Facebook to launch 'war room' to fight political ad fraud

Nick Clegg's first speech in new role warns of over-regulating US tech companies.

Clegg: former Liberal Democrats party leader and deputy prime minister
Clegg: former Liberal Democrats party leader and deputy prime minister

Facebook will launch a "war room" in Dublin to improve political misinformation and fraudulent political ads spreading on its platform, its global head of communications, Nick Clegg, has promised. 

The former UK deputy prime minister explained how Facebook wants to improve its accountability in his first speech since being appointed by the social giant last year. 

Clegg announced that Facebook’s tool for screening political advertisers will roll out across Europe in March, having already launched in the UK and the US. Facebook will also set up an operations centre – described as a "war room" – in Dublin in the spring that would be focused on "elections integrity".

The Ads Library tools were called into question after being launched in the UK in October last year, when Vice News showed that it was open to abuse.

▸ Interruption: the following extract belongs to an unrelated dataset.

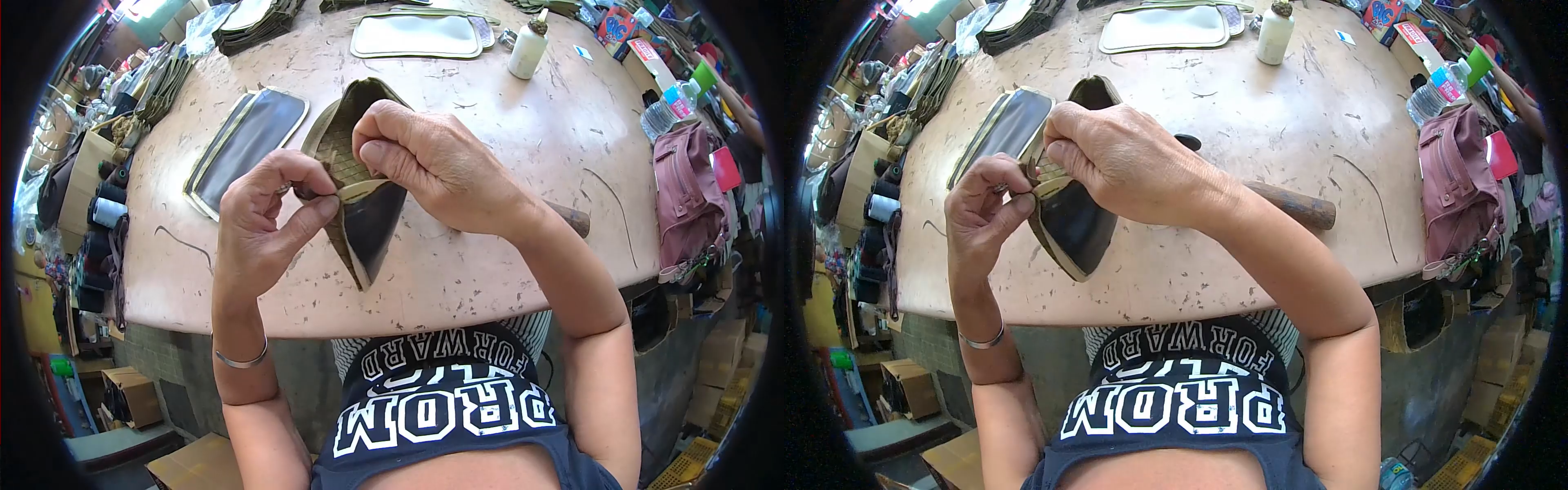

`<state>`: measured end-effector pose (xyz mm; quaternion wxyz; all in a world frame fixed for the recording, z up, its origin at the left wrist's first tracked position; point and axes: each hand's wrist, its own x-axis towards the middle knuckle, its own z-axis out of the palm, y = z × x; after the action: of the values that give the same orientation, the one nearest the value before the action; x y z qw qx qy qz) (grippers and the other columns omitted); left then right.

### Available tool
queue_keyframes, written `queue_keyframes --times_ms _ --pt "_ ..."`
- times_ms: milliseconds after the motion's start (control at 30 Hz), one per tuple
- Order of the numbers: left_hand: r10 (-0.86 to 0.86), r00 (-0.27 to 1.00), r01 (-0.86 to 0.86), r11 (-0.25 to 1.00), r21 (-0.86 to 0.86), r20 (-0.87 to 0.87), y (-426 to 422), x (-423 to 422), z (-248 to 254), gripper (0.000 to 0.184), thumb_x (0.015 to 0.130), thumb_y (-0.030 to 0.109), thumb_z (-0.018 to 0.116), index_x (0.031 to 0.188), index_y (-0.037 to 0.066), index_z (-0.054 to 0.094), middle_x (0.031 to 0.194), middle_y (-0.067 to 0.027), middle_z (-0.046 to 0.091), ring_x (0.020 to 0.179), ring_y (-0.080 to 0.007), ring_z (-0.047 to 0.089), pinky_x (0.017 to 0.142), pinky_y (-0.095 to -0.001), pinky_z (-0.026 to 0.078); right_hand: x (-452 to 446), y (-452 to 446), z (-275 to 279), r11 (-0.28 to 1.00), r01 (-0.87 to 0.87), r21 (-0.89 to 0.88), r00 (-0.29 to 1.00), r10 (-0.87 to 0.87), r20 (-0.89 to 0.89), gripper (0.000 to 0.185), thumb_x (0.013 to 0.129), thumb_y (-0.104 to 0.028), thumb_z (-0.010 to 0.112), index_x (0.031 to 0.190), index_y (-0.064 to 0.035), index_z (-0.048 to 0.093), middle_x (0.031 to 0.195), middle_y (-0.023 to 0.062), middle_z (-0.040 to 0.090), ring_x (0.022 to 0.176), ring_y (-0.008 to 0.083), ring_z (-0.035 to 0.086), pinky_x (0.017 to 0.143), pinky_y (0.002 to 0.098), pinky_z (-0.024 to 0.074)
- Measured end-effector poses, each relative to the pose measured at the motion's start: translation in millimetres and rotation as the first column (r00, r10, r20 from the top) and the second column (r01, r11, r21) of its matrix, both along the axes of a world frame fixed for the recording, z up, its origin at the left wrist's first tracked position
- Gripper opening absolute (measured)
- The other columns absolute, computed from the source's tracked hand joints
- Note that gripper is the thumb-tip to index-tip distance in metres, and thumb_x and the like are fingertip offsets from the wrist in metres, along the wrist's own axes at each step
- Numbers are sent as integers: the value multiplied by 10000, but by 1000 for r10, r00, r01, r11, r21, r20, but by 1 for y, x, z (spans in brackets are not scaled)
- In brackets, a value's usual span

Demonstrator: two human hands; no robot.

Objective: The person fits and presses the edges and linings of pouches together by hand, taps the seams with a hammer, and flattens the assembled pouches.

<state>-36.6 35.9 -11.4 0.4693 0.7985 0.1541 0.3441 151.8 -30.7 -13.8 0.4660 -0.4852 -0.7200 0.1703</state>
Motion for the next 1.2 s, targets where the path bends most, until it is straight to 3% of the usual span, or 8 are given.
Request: queue_keyframes --times_ms 33,367,467,567,700,933,1133,1200 --pt "23 1000 -23 1000 21 7 0 -1 -2 158 722 -56 612 867 -9 569 830 -38 558 756 -106 515 703 -236 426 1 0 0 1000 -9 -19 1000 10 14 130 886 -136 499 910 -11 526 717 111 558 645 216 543 605 301 436" --pt "142 984 -95 929 358 -108 -11 -4 -3 211 657 -21 660 848 21 579 771 -56 577 697 -147 543 649 -255 444 7 -1 3 991 -102 -88 964 120 236 127 836 -100 530 883 -11 607 799 121 594 760 257 577 698 349 452" --pt "229 964 -188 946 264 -135 -20 -5 -4 230 639 -52 660 837 30 576 773 -54 570 705 -158 557 623 -266 454 5 -3 4 979 -121 -162 968 153 200 116 819 -84 551 885 -8 607 802 122 594 761 248 576 690 343 454" --pt "320 945 -274 885 377 -64 -28 -2 -14 240 617 -81 654 813 32 572 775 -64 557 718 -191 568 618 -275 463 6 -2 1 974 -137 -178 970 168 174 114 801 -73 570 884 -4 604 803 121 596 753 246 576 684 338 455" --pt "282 950 -297 698 652 132 -24 -2 -31 262 582 -109 641 783 43 573 783 -93 539 730 -266 571 681 -332 484 6 -6 11 943 -124 -308 973 176 148 116 780 -65 584 876 -1 598 806 121 600 748 249 575 679 335 457" --pt "210 960 -278 679 679 183 -25 -2 -39 279 577 -125 631 787 47 564 771 -101 531 699 -246 554 797 -420 488 5 -3 0 966 -159 -203 963 197 182 115 768 -68 596 859 -2 577 789 118 592 746 257 573 666 331 457" --pt "277 956 -278 735 618 100 -23 -7 -33 269 602 -49 712 820 51 590 782 -88 550 719 -246 565 819 -386 487 0 -3 -3 968 -181 -176 965 209 158 144 763 -105 618 849 -6 557 798 119 586 791 282 562 732 361 438" --pt "264 964 -221 795 566 5 -23 -14 -24 286 604 22 750 855 57 618 821 -90 574 741 -239 581 763 -339 494 0 -3 -8 983 -160 -90 963 175 204 138 766 -100 615 849 -11 549 797 116 581 793 281 560 741 367 429"
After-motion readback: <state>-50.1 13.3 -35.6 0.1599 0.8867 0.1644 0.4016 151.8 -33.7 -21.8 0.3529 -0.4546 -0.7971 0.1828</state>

Speaking to European lawmakers in Brussels in a one-hour speech, Clegg said: "What I have seen in my short time at Facebook is a young company – only 15 years old next month – which has grown at a startling pace, has undoubtedly made mistakes and is now entering a new phase of reform, responsibility and change.

"We are at the start of a discussion which is no longer about whether social media should be regulated, but how it should be regulated."

However, Clegg warned that over-regulating Facebook and other data-driven businesses in the US would risk giving China a global advantage in tech innovation. 

"[The Chinese approach could] be put to more sinister surveillance ends, as we have seen with the Chinese government’s controversial social credit system," he said. 

Clegg's speech came a day after Facbeook was accused of restructing the ability of outside transparency watchdogs to monitor ads being placed on the social network.